EXERCISE: Tell how many lines of the data include the word "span". Nothing but the number belongs in the answer.

[[ THE DATA open ]]

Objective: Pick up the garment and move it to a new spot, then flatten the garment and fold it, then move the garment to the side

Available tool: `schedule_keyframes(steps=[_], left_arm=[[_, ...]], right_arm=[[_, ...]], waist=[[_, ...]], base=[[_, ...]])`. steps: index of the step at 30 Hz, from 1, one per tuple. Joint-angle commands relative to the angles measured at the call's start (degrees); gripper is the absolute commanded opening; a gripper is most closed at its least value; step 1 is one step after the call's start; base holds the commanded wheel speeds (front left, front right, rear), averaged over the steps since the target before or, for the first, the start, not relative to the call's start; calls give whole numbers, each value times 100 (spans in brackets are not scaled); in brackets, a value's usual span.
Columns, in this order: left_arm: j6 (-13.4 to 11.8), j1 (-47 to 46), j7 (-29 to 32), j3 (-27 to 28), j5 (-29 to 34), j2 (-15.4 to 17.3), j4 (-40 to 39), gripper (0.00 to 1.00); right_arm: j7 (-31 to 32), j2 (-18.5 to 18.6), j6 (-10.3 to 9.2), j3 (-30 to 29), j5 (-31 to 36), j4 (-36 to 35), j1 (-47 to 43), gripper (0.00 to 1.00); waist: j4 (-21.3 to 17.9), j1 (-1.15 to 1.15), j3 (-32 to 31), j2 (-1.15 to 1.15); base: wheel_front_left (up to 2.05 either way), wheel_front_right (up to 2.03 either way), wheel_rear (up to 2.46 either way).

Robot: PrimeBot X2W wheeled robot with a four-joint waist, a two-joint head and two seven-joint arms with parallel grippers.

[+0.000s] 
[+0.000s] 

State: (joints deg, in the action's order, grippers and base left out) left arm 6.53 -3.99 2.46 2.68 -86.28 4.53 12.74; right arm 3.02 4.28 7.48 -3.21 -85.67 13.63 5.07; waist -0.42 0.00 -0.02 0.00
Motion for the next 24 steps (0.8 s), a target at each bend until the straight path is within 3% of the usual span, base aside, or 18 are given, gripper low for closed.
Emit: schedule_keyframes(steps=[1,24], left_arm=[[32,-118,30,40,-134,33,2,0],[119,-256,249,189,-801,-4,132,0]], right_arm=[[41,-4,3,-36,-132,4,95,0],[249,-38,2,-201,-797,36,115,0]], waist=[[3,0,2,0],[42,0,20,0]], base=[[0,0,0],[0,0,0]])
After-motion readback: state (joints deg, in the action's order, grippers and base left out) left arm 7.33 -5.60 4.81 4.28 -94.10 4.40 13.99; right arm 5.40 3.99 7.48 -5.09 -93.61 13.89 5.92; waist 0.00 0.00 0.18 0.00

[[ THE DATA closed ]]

YOUR SOLUTION: 2